A soul, no; free will, yes.
Dennett points out
that Dooling gets his point dead wrong. In this work Dennett reiterates
that free will is not a fiction (that’s on page 222; but see
elsewhere). Dennett says that he has “finally come to realize that many
people like their confusion” about his issue. It’s their cop-out. But
two pages later (p. 224) he endorses Daniel Wegner’s comment in The
Illusion of Consciousness (2002) that “conscious will may be an
illusion, but responsible moral action is quite real.” Notice the creep
between Dennett’s two pronouncements. This sounds like a shell game to
some—a bait and switch. Who likes confusion now?
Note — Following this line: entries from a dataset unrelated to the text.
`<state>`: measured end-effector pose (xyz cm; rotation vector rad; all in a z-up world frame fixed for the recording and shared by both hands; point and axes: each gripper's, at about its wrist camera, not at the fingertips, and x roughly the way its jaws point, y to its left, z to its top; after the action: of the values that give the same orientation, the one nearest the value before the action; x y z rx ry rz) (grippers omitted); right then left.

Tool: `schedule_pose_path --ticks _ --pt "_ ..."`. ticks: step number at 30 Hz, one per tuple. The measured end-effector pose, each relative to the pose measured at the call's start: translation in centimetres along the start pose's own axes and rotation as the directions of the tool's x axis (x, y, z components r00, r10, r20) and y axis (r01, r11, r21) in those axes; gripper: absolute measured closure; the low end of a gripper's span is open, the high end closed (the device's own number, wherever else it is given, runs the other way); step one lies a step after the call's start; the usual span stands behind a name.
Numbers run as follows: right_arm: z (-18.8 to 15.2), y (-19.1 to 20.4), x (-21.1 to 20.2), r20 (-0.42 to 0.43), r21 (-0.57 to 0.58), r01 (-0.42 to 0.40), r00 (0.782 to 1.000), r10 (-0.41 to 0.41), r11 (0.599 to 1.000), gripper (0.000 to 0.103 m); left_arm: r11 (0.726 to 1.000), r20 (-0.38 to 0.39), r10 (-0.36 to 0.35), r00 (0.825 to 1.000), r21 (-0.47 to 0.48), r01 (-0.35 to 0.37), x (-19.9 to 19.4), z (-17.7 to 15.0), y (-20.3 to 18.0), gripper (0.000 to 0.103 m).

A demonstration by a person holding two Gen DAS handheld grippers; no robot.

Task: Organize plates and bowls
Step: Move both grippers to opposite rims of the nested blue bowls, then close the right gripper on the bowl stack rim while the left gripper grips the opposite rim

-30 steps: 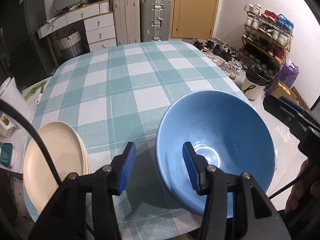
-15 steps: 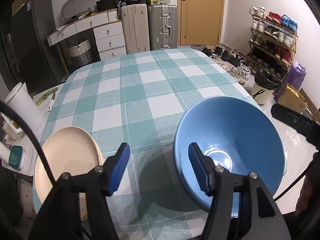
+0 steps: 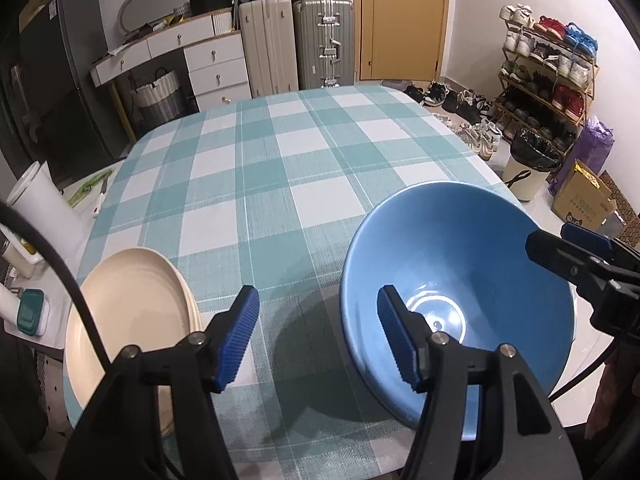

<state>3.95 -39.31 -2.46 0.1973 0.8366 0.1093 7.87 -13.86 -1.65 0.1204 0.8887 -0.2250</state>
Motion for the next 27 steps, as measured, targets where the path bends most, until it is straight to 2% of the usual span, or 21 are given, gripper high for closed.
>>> schedule_pose_path --ticks 10,20,22,24,26,27 --pt "-0.7 -1.4 2.4 -0.123 0.079 -0.046 0.991 0.055 0.996 0.013 0.997 -0.100 -0.065 0.993 -0.045 0.060 2.2 -0.1 0.4 0.041" --pt "-1.6 -2.1 4.7 -0.235 0.145 -0.081 0.965 0.114 0.986 0.014 0.986 -0.212 -0.132 0.968 -0.131 0.106 5.0 -0.6 0.8 0.041" --pt "-1.8 -2.4 5.2 -0.258 0.166 -0.084 0.958 0.125 0.983 0.020 0.984 -0.214 -0.139 0.967 -0.138 0.111 5.1 -0.6 0.7 0.041" --pt "-2.0 -2.5 5.6 -0.276 0.178 -0.083 0.952 0.130 0.981 0.030 0.986 -0.214 -0.133 0.968 -0.128 0.108 5.2 -0.6 0.5 0.041" --pt "-2.1 -2.6 5.9 -0.287 0.198 -0.104 0.945 0.159 0.975 0.035 0.987 -0.218 -0.135 0.967 -0.114 0.112 5.3 -0.7 0.1 0.041" --pt "-2.2 -2.5 5.9 -0.286 0.204 -0.115 0.943 0.171 0.972 0.043 0.987 -0.220 -0.136 0.966 -0.108 0.115 5.3 -0.8 0.0 0.041"
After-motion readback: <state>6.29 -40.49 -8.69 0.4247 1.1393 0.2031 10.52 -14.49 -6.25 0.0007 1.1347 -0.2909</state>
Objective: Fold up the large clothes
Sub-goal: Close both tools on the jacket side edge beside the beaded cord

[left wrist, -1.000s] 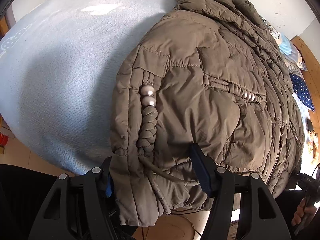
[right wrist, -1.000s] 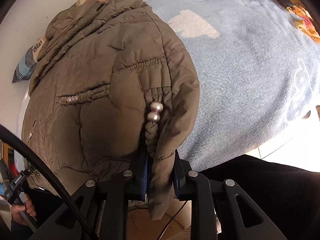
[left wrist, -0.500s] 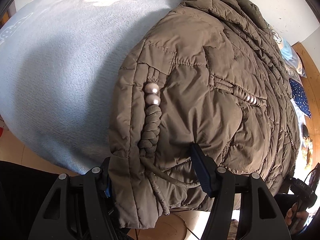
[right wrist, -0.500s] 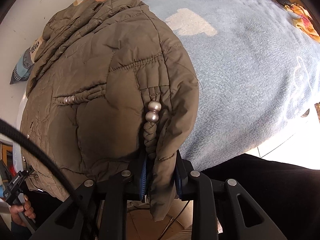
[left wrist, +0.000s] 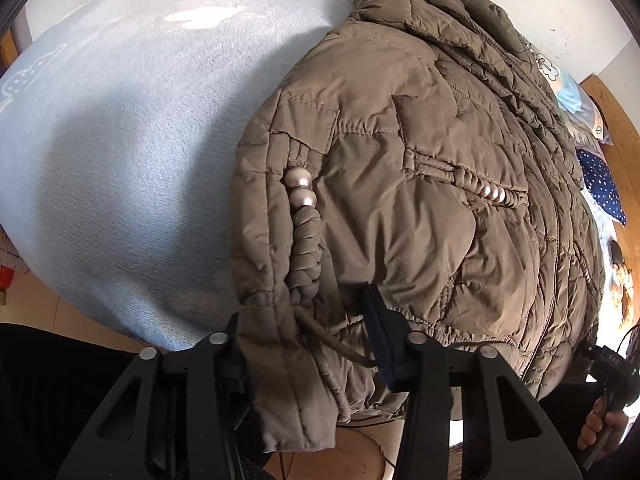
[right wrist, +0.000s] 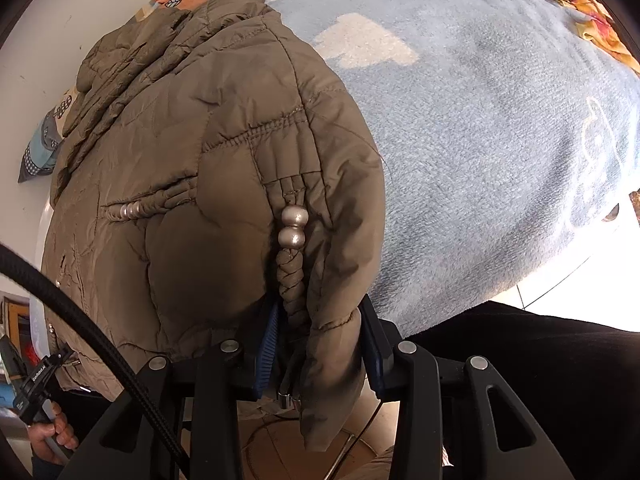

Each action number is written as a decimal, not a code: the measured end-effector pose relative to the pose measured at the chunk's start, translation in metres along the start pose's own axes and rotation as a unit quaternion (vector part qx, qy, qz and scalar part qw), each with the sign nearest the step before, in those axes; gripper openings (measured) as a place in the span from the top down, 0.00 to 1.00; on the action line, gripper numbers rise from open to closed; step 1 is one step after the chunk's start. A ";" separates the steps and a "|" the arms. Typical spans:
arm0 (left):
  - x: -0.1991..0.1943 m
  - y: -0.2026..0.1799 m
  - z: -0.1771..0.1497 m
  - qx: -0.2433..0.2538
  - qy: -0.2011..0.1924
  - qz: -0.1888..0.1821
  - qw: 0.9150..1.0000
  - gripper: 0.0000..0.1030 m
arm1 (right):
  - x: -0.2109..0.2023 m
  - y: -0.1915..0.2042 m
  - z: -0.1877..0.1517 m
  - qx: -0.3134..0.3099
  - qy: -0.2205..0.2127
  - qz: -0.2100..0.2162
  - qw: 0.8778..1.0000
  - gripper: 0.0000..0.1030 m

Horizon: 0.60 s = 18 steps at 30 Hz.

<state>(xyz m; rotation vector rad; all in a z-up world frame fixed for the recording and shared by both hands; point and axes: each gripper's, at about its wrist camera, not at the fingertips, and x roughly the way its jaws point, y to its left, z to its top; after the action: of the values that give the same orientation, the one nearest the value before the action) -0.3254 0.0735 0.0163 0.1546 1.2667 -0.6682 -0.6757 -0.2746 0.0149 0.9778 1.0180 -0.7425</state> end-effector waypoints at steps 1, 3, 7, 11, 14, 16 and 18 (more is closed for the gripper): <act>-0.002 -0.001 0.000 0.001 -0.004 0.000 1.000 0.66 | 0.001 0.002 0.000 -0.006 0.001 -0.005 1.000 0.60; -0.004 -0.003 -0.001 0.003 -0.008 0.001 1.000 0.70 | 0.001 0.008 0.000 -0.016 -0.001 -0.013 1.000 0.61; -0.004 -0.005 -0.001 0.003 -0.008 0.002 1.000 0.70 | 0.001 0.016 -0.001 -0.020 -0.008 -0.015 1.000 0.65; -0.003 -0.005 -0.001 0.004 -0.009 0.002 1.000 0.70 | -0.001 0.008 -0.004 0.005 -0.012 0.009 1.000 0.71; -0.003 -0.006 0.000 0.006 -0.011 0.000 1.000 0.72 | -0.002 0.006 -0.005 0.010 -0.014 0.016 1.000 0.72; -0.004 -0.007 0.001 0.008 -0.013 -0.001 1.000 0.75 | -0.002 0.006 -0.005 0.015 -0.014 0.021 1.000 0.72; -0.004 -0.008 0.002 0.008 -0.016 -0.004 1.000 0.78 | -0.004 0.006 -0.002 0.010 -0.013 0.021 1.000 0.75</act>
<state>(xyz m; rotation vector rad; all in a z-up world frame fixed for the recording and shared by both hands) -0.3283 0.0679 0.0228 0.1516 1.2322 -0.6857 -0.6728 -0.2700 0.0195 1.0019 0.9666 -0.7307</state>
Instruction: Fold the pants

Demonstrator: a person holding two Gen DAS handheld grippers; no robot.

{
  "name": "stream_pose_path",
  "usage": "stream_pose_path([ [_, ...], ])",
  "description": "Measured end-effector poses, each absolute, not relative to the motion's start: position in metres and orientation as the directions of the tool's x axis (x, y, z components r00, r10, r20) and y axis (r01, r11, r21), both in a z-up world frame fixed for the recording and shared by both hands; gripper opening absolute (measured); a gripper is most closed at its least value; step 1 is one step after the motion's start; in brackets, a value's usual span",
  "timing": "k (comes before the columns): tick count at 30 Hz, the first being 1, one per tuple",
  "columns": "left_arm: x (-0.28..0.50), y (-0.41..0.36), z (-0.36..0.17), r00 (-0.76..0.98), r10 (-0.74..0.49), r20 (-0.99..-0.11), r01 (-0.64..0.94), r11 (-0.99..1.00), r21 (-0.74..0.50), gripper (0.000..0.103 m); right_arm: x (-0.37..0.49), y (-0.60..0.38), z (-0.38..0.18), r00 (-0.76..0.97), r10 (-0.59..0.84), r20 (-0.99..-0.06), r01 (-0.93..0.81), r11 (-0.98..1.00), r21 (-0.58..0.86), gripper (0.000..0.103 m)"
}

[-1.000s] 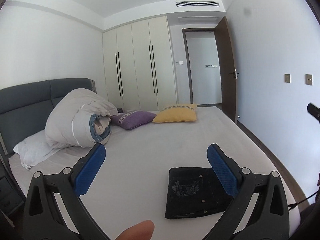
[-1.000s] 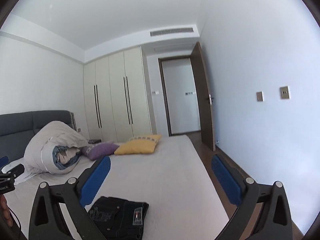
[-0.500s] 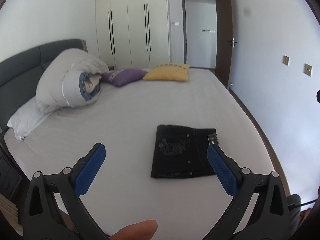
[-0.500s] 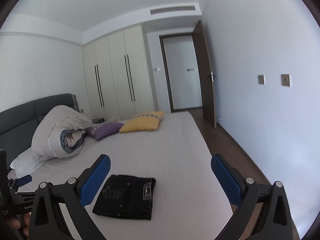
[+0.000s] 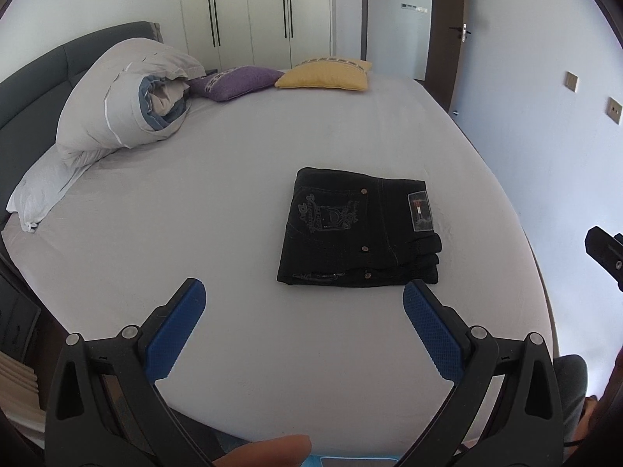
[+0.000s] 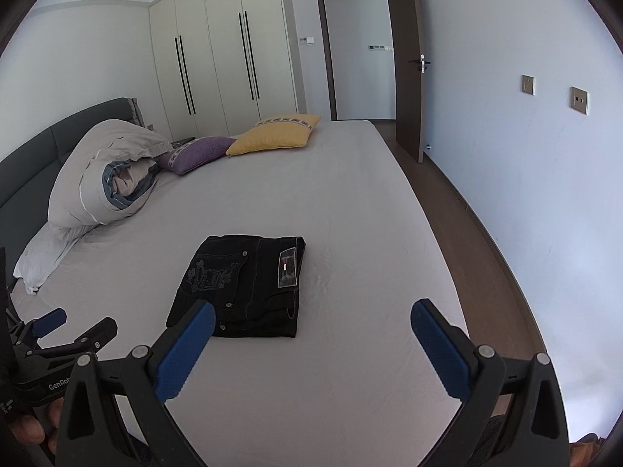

And then Tom Wolf piles on. In
Hooking Up (2000) Wolf lumps Dennett together with E. O. Wilson,
Richard Dawkins, Steven Pinker, and John Maynard Smith as wild-eyed
“Darwinian fundamentalist” who have walked over the edge. They have
wandered beyond the pale. (Stephen J. Gould and Leon Kass throw the
same stones in The New York Review of Books, (December 6,1997,
and August 23, 1998, respectively). The critics claim that in their
earnest attempts to lead us away from one superstition, these bad boys
lead us right into another—the belief that we have no free will, thus
no morality and no humanity.
Of course our
lovable mavericks deny the charge. Dennett does so explicitly in
Freedom Evolves. (p. 97) But they waffle. They will not
unambiguously state whether free will exists only as an illusion (even
illusions are real, they say, in one sense of the word; and useful
fictions can be well, useful). They point to concepts like those of
”noble gas‚” or an absolutely straight line‚ as examples. In Freedom
Evolves, Dennett makes much use of ideas spread throughout David
Wegner’s The Illusion of Consciousness; and this makes people
suspicious. But here we will not stoop to convict on the basis of guilt
by association
Dennett, in his
defense, says that whether free will is real or illusory depends on
what you mean by “free will.” As an aside he points out that, in either
case, free will (when regarded as harm-avoiding behavior) could have
survival value—reproductive consequences. But what we want to know is:
can harm-avoiding capacity be free enough to make us responsible for
what we do, responsible enough that we might come to feel bad about
ourselves as the price of, hopefully more often, feeling good about
ourselves? We want buck-stopping responsibility. And that requires
“ownership” of our actions and attitudes. The measure of our
bad-avoiding success is whether we freely chose the good. Freedom is
not, as Dennett claims, merely “the capacity to achieve what is of
value in a range of circumstances.” Thermostats do that. What
thermostats don’t do is “own” the values they seek.
As one critic put
it; to capture our humanity Dennett must account for more freedom than
that of a chemically switched cell, a photographically responsive
flower, or a clever rat. Even more freedom than possessed by smart dogs
or chimps is involved in moral freedom—in ethical praising and blaming.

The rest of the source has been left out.